So, the monkey and his ravishing bride, Mrs. Kongo, are in Florida for a few weeks. What drove these two level-headed, cautious simians to fly across the country in the middle of a pandemic to a COVID hotspot? Why, grandchildren, of course. Mrs. Kongo (and Papa Kongo too) badly needed a grandparent fix from their two little munchkins living in Tampa.
Kongo was missing his bike so he got another one. Not as fancy as his California electric bike but one that got him around the flat Florida terrain pretty well. And since the last time the monkey has been to Florida, Kongo’s son had acquired a big (somewhat heavy), green canoe and was eager to show off his paddling expertise on the local rivers. So we loaded up the canoe and transformed his car into what Mrs. Kongo dubbed a red-bodied duck-nosed toyotasaurus.
The first canoe trip was great, albeit a bit long for the novice monkey. We paddled about six miles along the Hillsborough River near Temple Terrace, a suburb of Tampa, and everything went pretty smoothly.
Kongo snapped lots of pictures. Sure there there was the occasional alligator, this is Florida after all, but they weren’t interested in monkeys so we were fine. And they were pretty small gators. Yes. And the river was stunningly beautiful despite the bugs and the brutal 90-degree heat and high humidity.
Kongo loves birdwatching and Florida wetlands always offer up plenty to point a lens at as the following images show.
So the first canoe trip was just fine. Then there was the second canoe trip. (Key foreboding organ music). We decided to launch in an area of the river Patrick (Kongo’s youngest son) had not been before. But hey, what can go wrong? They actually advertise this part of the river as a CANOE TRAIL, yes a trail, so all you had to do is stay on the trail, right? Easier said than done. Besides, this was a beautiful day, clear skies, temperature in the low 70s, and very low humidity (for Florida).

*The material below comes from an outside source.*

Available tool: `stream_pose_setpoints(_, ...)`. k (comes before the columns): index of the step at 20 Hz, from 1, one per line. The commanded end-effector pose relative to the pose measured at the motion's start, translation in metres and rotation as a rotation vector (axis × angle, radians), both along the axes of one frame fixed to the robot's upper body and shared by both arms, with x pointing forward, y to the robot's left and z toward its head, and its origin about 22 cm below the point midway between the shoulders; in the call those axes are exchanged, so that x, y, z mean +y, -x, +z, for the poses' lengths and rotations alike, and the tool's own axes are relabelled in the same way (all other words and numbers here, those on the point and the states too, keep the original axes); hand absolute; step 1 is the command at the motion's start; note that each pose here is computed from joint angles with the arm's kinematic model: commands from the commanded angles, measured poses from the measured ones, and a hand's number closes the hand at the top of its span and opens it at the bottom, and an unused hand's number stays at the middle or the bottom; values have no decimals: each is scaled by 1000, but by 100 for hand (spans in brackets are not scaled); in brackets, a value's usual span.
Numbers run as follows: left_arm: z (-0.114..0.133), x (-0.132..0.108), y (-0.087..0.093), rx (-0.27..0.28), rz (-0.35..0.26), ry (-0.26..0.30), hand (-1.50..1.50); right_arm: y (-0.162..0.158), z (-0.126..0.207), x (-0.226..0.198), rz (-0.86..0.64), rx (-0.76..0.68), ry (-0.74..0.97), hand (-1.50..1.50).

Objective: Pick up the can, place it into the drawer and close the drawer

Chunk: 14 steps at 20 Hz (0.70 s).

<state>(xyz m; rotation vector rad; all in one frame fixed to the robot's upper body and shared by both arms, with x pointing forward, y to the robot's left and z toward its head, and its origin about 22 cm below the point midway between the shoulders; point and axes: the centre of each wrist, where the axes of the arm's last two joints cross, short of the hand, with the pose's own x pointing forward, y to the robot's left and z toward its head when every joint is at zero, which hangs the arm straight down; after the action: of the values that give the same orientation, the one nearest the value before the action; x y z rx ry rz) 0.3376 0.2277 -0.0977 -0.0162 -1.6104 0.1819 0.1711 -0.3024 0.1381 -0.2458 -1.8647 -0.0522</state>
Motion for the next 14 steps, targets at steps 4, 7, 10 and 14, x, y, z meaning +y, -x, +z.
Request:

A Florida Black Vulture looking down at the monkey should have been a clue. But the monkey didn’t see hovering vultures as anything to be worried about, this was just a great photo opportunity. There were other clues just around the next bend of the trail.
Since we were farther up the river than on the first trip, the passage was a bit more wildernessy. Not quite Deliverance wildernessy but it was narrower, the current ran faster, and there were lots of overhanging branches you had to duck beneath to get past. The first couple of miles were fine. But then we came to a confusing junction: one part of the river (the correct path) almost completely doubled back on itself, the other option was more straight and looked like it was heading in the right direction, so that’s the path we took. (Key more foreboding organ music)
As we paddled along, alligators on the bank splashed into the water, tails slithering back and forth, and headed toward us. It was like a scene you see in “that kind” of movie where naive and innocent adventurers are treading into dangerous, swampy waters near the Black Lagoon. Water birds called out, echoing across the water. It was eerily quiet. Deathly quiet. Splashes behind us suggested more alligators were entering the water. And these were proper alligators. Before this we had seen fingers and toes alligators, these were something Crocodile Dundee would appreciate. On and on we paddled. The farther along we went the narrower the passage. We often had to lay flat in the canoe to pass under giant cypress trees that had fallen across the stream and use paddles and little seat jumps to get over shallow logs.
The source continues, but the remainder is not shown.